Recorded data:
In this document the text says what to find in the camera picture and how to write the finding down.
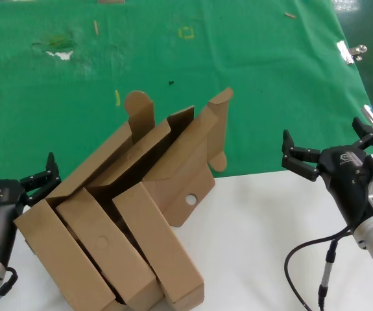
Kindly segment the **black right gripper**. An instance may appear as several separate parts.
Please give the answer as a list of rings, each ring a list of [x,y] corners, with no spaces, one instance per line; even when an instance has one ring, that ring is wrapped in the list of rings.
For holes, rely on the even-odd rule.
[[[282,167],[310,181],[315,181],[320,171],[326,189],[350,231],[354,232],[362,222],[373,216],[368,202],[370,173],[362,169],[367,156],[364,150],[373,146],[373,127],[355,117],[352,128],[358,136],[355,143],[327,148],[321,154],[317,149],[295,146],[289,131],[284,130]]]

- Task goal
When a line above contains the string "instance", copy that line.

- Your solution
Kindly segment the **black right gripper**. An instance may appear as several separate parts.
Please give the answer as a list of rings, each ring a list of [x,y] corners, with no spaces, one instance per line; even when an instance has one ring, that ring is wrapped in the list of rings.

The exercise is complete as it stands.